The stormy seas become at once the symbolic representation of the finite moment of an immense tragedy while simultaneously the opportunity to imagine a semblance of future hope realized whenever the waters will be still again. It is the allegorical merging of the original and violent storm event with recent historical, political and personal upheavals that makes it possible to hear those who have had their voices silenced and drowned.
Turner’s painting seemingly hangs in silence on the walls of the Museum of Fine Arts, Boston, in a quiet room apparently distant from the turbulent historical context that characterized the conception of this work of art. Hope Coming On shatters the sacred silence of the gallery environment with the voices of Boston Children’s Chorus, and offers the opportunity to voice alternative narratives and stories to the silence of suppression. The shattered silence allows the piece to conceptually reestablish a connection between the visual representation of a brutal historical event and the contemporary sufferings that characterize migration across the seas.
It is the complexity of the political statement that Turner made that elicits its contemporary relevance and seeks opportunities to give new voices, literally and figuratively, to a work of art, which, with its subject matter, can encourage us to rethink and bridge social divides. Hope Coming On is a performance in which voices are raised against a representation of the hopelessness of the present in the name of hope beyond violence, divisions and fractures. It examines both the past and the present, no longer as evidence of a typhoon constantly raging but as the promise that hope is coming on.
Image credit: Design by Deniz Cem Onduygu.

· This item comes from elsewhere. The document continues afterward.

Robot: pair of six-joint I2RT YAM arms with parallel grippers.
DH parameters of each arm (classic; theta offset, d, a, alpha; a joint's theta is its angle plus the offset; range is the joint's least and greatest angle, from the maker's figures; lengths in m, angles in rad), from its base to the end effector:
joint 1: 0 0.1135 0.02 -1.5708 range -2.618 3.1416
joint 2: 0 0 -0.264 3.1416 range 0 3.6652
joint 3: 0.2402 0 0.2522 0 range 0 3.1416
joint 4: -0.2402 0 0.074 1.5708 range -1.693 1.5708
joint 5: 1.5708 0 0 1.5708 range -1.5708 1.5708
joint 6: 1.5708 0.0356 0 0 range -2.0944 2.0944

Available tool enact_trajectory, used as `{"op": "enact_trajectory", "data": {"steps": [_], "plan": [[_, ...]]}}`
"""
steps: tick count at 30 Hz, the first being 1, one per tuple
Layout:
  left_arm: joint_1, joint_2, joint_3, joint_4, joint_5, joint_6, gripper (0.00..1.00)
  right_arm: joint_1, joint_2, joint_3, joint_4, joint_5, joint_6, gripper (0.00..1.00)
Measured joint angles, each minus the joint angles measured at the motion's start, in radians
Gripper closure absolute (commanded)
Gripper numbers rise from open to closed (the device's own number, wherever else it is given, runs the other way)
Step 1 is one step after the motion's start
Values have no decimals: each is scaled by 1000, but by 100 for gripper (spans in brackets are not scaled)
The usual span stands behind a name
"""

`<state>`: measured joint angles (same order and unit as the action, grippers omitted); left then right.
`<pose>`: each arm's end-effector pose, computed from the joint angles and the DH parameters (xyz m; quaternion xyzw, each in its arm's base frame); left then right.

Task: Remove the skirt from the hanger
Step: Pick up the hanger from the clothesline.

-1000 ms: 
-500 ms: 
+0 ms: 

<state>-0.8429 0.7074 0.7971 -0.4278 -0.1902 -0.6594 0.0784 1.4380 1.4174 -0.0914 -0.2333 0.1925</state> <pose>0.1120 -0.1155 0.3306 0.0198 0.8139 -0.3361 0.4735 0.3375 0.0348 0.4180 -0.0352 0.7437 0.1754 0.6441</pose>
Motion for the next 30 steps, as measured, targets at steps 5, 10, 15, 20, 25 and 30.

Lanfranco Aceti is a curator, academic and artist based in Boston. He is the director of the Arts Administration Program of Boston University. He was a visiting scholar at Goldsmiths University of London, at the Slade School of Fine Art and at the Victoria and Albert Museum. He has lectured and taught at several universities, including Yale, Harvard, Sabanci, the Royal College of Art, Birkbeck College and Central Saint Martins. In addition, he is the editor in chief of the international academic journal Leonardo Electronic Almanac, which is published by the MIT Press.
From 2010 until 2015, Aceti served as the director and chief curator of Kasa Gallery in Istanbul, where he exhibited for the first time in the city works with strong political character, such as ‘75Watts’ of Revital Cohen and Tuur Van Balen from the MoMA collection, or ‘Loophole4all’ of Paolo Cirio, which was awarded the 2014 Golden Nica award at the Ars Electronica festival (Linz). In 2011, he curated the new media art exhibition ‘Uncontainable’ for the parallel programme of the 12th Istanbul Biennial, and in 2014 the exhibition ‘The Small Infinite’ at the John Hansard Gallery (Southampton, UK), which included works by the pioneer British artist John Latham, which were exhibited for the first time.
He is the founder and director of the research organisation Operational and Curatorial Research in Art, Design, Science and Technology (OCR), as well as of the Museum of Contemporary Cuts (MoCC), which focuses on the complex relationship between economy, social issues and contemporary art. In the second half of 2016, Lanfranco Aceti is going to curate a series of performances and installations in public space, in collaboration with various institutions in Europe and the US, including the Victoria & Albert Museum (London), the Steinhardt School (New York) and the Museum of Fine Arts, Boston.